WORK REQUEST => In the listing below, the answer starts at the line that has "This is labelling" and stops after the line that has "the left wrist"; please repeat that part exactly and nothing more.

RECORDED DATA =>
#####

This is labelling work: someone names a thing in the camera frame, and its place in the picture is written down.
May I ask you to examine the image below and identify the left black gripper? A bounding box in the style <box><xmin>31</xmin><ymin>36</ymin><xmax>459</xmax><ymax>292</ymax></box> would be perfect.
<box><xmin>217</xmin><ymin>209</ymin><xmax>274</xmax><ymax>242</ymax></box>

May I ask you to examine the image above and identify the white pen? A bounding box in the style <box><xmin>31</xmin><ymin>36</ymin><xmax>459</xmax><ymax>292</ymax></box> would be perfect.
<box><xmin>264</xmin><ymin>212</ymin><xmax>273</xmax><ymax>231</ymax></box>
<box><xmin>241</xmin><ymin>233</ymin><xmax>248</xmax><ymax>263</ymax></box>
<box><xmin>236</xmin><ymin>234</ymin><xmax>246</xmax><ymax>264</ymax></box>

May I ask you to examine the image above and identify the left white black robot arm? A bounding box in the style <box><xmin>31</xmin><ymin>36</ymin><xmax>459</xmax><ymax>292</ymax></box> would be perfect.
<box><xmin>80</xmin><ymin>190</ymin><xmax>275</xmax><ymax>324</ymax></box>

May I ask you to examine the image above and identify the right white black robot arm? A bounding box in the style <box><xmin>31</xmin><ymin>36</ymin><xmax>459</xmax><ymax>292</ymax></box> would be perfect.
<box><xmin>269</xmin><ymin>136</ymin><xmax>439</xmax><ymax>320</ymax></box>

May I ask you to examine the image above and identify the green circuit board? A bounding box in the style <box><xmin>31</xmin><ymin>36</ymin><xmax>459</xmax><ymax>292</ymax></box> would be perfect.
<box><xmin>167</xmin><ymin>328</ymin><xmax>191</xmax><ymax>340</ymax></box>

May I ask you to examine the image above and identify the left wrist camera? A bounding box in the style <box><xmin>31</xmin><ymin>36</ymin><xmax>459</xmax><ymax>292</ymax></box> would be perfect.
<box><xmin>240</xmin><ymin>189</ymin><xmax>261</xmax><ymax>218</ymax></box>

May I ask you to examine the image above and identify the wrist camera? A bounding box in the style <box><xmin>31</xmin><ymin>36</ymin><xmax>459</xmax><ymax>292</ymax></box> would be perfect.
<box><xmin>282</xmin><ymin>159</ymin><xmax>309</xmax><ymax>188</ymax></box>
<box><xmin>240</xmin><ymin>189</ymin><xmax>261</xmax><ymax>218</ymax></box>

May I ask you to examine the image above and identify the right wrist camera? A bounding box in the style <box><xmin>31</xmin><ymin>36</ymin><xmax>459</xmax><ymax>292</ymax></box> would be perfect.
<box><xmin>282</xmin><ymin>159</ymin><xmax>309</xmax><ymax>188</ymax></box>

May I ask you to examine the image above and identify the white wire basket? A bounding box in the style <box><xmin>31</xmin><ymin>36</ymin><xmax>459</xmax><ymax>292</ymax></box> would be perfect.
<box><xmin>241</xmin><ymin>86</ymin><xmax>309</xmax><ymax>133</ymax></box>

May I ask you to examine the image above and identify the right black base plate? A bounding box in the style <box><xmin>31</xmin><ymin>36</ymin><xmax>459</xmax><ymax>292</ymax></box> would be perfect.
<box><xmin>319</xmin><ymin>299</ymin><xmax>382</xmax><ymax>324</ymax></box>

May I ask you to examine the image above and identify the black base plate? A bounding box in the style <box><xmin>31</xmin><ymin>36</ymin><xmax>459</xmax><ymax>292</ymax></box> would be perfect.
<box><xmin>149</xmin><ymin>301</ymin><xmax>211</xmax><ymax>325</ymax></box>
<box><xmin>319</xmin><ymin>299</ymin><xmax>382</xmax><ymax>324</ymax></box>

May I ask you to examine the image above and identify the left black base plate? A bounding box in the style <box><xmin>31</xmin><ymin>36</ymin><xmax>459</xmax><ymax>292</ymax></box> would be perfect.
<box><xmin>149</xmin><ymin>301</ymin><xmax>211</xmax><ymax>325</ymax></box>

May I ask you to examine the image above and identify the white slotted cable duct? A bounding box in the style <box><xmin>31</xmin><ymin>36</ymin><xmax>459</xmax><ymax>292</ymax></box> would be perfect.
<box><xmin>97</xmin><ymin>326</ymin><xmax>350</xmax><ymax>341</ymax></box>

#####

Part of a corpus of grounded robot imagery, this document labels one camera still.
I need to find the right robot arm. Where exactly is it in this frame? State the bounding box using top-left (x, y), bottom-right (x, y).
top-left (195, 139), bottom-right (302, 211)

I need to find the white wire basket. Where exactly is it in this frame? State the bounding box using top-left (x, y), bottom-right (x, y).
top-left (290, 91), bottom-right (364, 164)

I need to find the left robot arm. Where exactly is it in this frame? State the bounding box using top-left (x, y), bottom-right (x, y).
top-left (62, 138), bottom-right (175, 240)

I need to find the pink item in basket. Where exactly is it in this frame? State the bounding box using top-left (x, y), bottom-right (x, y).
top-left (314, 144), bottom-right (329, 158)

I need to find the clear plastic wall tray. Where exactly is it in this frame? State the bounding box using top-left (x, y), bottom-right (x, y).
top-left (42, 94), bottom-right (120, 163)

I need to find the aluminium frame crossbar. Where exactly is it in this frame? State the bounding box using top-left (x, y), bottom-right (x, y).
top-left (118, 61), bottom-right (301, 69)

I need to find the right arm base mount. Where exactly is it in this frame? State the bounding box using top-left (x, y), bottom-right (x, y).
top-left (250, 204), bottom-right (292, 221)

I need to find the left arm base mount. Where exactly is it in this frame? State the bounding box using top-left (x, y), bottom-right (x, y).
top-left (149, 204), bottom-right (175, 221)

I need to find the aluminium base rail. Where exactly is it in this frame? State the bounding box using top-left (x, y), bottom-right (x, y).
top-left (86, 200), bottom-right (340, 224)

#####

SOLUTION =>
This is labelling work: someone names a thing in the camera frame, and its place in the picture is written down.
May I ask you to examine the image below and identify the left black gripper? A bounding box in the style <box><xmin>31</xmin><ymin>36</ymin><xmax>459</xmax><ymax>292</ymax></box> would be perfect.
<box><xmin>217</xmin><ymin>209</ymin><xmax>274</xmax><ymax>242</ymax></box>

May I ask you to examine the image above and identify the white pen? A bounding box in the style <box><xmin>31</xmin><ymin>36</ymin><xmax>459</xmax><ymax>292</ymax></box> would be perfect.
<box><xmin>264</xmin><ymin>212</ymin><xmax>273</xmax><ymax>231</ymax></box>
<box><xmin>241</xmin><ymin>233</ymin><xmax>248</xmax><ymax>263</ymax></box>
<box><xmin>236</xmin><ymin>234</ymin><xmax>246</xmax><ymax>264</ymax></box>

May I ask you to examine the image above and identify the left white black robot arm? A bounding box in the style <box><xmin>31</xmin><ymin>36</ymin><xmax>459</xmax><ymax>292</ymax></box> would be perfect.
<box><xmin>80</xmin><ymin>190</ymin><xmax>275</xmax><ymax>324</ymax></box>

May I ask you to examine the image above and identify the right white black robot arm? A bounding box in the style <box><xmin>31</xmin><ymin>36</ymin><xmax>459</xmax><ymax>292</ymax></box> would be perfect.
<box><xmin>269</xmin><ymin>136</ymin><xmax>439</xmax><ymax>320</ymax></box>

May I ask you to examine the image above and identify the green circuit board? A bounding box in the style <box><xmin>31</xmin><ymin>36</ymin><xmax>459</xmax><ymax>292</ymax></box> would be perfect.
<box><xmin>167</xmin><ymin>328</ymin><xmax>191</xmax><ymax>340</ymax></box>

May I ask you to examine the image above and identify the left wrist camera? A bounding box in the style <box><xmin>31</xmin><ymin>36</ymin><xmax>459</xmax><ymax>292</ymax></box> would be perfect.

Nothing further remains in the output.